Sunday, 26 April 2020

The Priest (Original Sinners #9) by Tiffany Reisz




Publisher: 8th Circle Press
Pages: 432
Buy Links: Amazon US | Amazon UK

Blurb

New Orleans, four months after the events of THE QUEEN...

Søren has been suspended from the Jesuits for a minimum of one year after confessing to fathering a child. To say he's struggling with his newfound freedom is an understatement.

Kingsley is about to be a father again and is convinced something very bad is about to happen. Nerves? Or is he right that the time has come for the Sinners to pay for their sins?

And if things couldn't get worse, a handsome private detective shows up and tells Mistress Nora that a priest has just committed suicide, and she was the last person he tried to call. He would like to know why...

She doesn't know, but Nora and her new detective friend will turn over the city to find out, meeting liars, vampires, and witches along the way. When she finds what she's looking for, she may wish she'd never stepped foot in New Orleans.


Review                     

“They were more like a spiderweb, all of them, made of filaments so fragile and fine nothing could put them back together if one of them was torn away…”

… and Nora decides to help investigate a suicide that may well cause those filaments to shrivel up and die.

Oh my God, what a book. I’m not sure how I’m going to put my thoughts and feelings into words, especially since I want to avoid spoilers, but … WOW. Not that I’m surprised. Tiffany Reisz is yet to let me down. But I’m not sure I was ready for this story. Then again, maybe I was. Maybe I’d been waiting for this story ever since I first read the Siren.

I’m sorry, I’m reviewing in riddles, and I can’t promise that’s going to get a whole lot better as I go on. I want to say all the things, and I don’t want to risk spoiling even the tiniest of details.

As always with Tiffany Reisz, this is a story with many layers; quite possibly more than I managed to discover on a first read.

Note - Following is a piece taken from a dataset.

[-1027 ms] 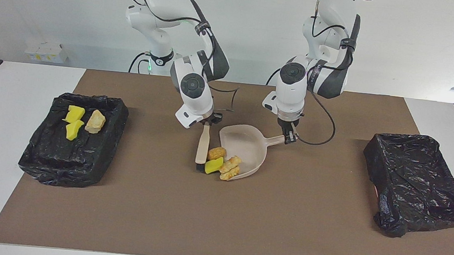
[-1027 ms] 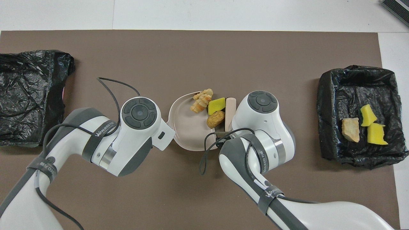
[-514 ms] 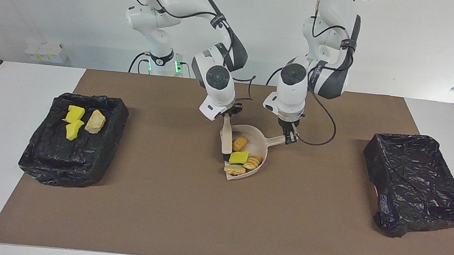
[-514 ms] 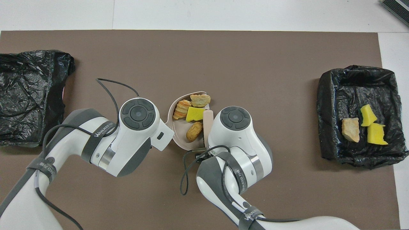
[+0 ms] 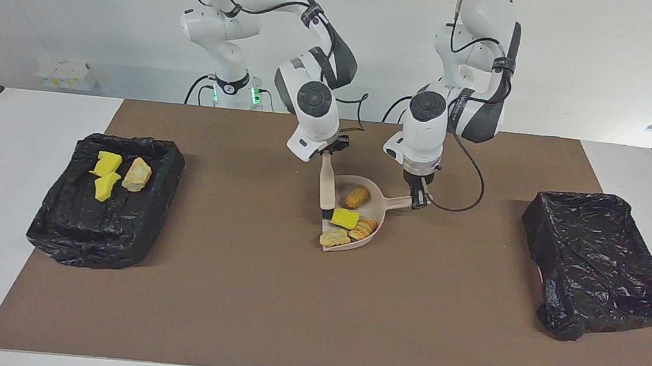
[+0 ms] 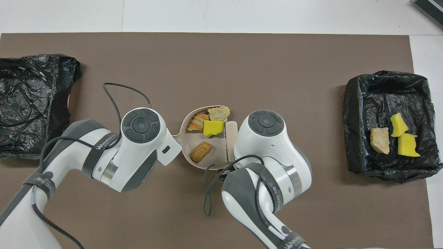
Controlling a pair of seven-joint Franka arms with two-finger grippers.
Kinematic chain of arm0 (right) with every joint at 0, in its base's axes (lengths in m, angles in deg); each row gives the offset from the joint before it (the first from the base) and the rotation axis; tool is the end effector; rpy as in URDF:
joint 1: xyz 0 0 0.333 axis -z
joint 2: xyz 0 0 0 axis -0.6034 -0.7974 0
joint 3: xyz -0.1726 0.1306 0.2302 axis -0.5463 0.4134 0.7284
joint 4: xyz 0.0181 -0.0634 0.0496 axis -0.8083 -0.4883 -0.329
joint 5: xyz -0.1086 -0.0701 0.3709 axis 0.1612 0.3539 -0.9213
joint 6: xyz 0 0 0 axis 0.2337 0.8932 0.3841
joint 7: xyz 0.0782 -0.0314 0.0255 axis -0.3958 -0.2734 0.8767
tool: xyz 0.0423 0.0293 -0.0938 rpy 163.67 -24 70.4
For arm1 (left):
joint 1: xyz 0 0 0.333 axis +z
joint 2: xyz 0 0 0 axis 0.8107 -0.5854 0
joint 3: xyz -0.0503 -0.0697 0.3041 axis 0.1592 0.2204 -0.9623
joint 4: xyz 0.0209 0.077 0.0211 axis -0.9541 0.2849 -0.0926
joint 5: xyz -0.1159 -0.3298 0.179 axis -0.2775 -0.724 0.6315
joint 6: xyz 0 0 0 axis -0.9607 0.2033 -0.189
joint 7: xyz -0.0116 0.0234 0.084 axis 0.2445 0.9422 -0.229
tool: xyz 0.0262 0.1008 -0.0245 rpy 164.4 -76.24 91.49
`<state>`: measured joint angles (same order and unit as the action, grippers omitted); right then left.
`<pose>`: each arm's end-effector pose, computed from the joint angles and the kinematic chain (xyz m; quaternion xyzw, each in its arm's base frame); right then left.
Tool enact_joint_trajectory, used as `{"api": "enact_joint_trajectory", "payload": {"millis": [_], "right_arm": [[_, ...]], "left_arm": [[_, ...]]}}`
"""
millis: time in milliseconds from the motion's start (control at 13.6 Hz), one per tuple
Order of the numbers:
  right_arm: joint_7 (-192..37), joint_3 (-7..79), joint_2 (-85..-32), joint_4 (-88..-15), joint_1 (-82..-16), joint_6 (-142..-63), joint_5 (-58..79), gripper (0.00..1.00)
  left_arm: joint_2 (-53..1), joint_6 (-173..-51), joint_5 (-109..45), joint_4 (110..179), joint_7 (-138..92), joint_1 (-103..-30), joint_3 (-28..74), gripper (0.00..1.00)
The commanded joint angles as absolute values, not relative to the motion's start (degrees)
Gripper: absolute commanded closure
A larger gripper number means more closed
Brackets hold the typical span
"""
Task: Sweep and dump trash in bin
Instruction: 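Push the pieces into the dustpan with the right gripper's brush, then carry the dustpan to the far bin with the left gripper while the right withdraws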
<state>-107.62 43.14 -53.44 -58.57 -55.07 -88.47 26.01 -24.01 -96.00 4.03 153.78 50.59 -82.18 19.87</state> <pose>0.4640 0.3158 0.3801 -0.9767 -0.0376 0.2029 0.0584 0.5043 -0.2584 0.3616 -0.6896 0.7190 0.0522 0.0700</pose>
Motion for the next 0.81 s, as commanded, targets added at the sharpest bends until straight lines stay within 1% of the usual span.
{"api": "enact_joint_trajectory", "payload": {"millis": [0,220,293,514,734], "right_arm": [[-104.6,43.0,-50.2,-57.9,-52.8,-82.6,25.8,1.00],[-104.5,43.1,-49.4,-55.8,-52.6,-76.0,30.6,1.00],[-104.6,43.3,-48.8,-56.4,-52.8,-76.0,30.9,1.00],[-104.8,43.5,-45.4,-61.8,-56.0,-79.6,30.9,1.00],[-109.3,43.5,-45.9,-64.7,-62.1,-83.3,30.9,1.00]], "left_arm": [[-22.9,-97.4,5.1,155.4,54.9,-80.7,20.0,1.00],[-22.5,-97.6,5.1,155.0,56.4,-79.7,20.0,1.00],[-22.1,-97.4,5.1,154.8,57.5,-78.4,20.2,1.00],[-19.7,-96.6,4.7,154.6,60.3,-77.2,20.0,1.00],[-17.3,-96.3,4.3,154.6,65.7,-72.3,20.1,1.00]]}}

There’s the mystery Nora gets pulled into after a priest commits suicide. The last number he called before pulling the trigger was Nora’s old number and when Cyrus, the private detective trying to find out why the priest took this drastic action, approaches her, he pulls her into the case. A case which will bring them into contact with fascinating characters, vampires, and witches (well, what would you expect in New Orleans?). A case that will show Cyrus a way of life he barely knew existed, and a case that will turn two people who, at first glance, have very little in common, into friends.

But there’s more…so much more. There’s Søren and Nora and their complicated, fascinating, scary, and stunningly beautiful, yet fragile relationship.

“Twenty-three years together, and he could still make her toes curl and give her goosebumps and scare her down to the bone.
It was a sacred thing to be loved by a sadist like Søren. Sacred like a sacrifice, like a vestal virgin offered to a god. What was a god, anyway, but one who held the power of life and death in his hands? By that measure, surely Søren qualified, if only when they made love.”

And there’s the thing I don’t want to mention except to say that it answered something I’d been wondering about for as long as I’ve been reading the Original Sinners’ books. I approve of the way that ‘issue’ was resolved. It made sense and I had been anticipating it. And it was a wonderful illustration of how we sometimes don’t allow ourselves to see the full picture of who we are and how we reached a certain point in our lives until something from the outside forces us to open our eyes.

Again, I’m sorry. I’m being horribly mysterious but, if you are still to read the book, you wouldn’t thank me for saying more.

There was so much to love in this book. Kingsley, Juliette (expecting her second baby), and Celeste are delightful secondary characters. I adored Nora’s dog, Gmork. But I think I loved the developing friendship between Nora and Cyrus best. These two have little to nothing in common and Cyrus is definitely not a part of Nora’s kinky world. But their differences allowed them to be exactly what the other needed at various points in the story and I can’t help hoping that we’ll see more of Cyrus and his fiancée Paulina in future books.

I’m going to leave it here. Nobody is going to get anything out me making more vague yet gushing statements. Just go and read the book. And if you’ve so far managed to miss the Original Sinners’ series (what stone have you been living under?), all I can say is, pick up The Siren and start on a journey that will mesmerize and captivate you. Nine books in, and all titles still feature at the top of my ‘extra-special list’.

“If anything in the world was truly a sin, it was letting one’s own mild discomfort interfere with someone else’s healing.”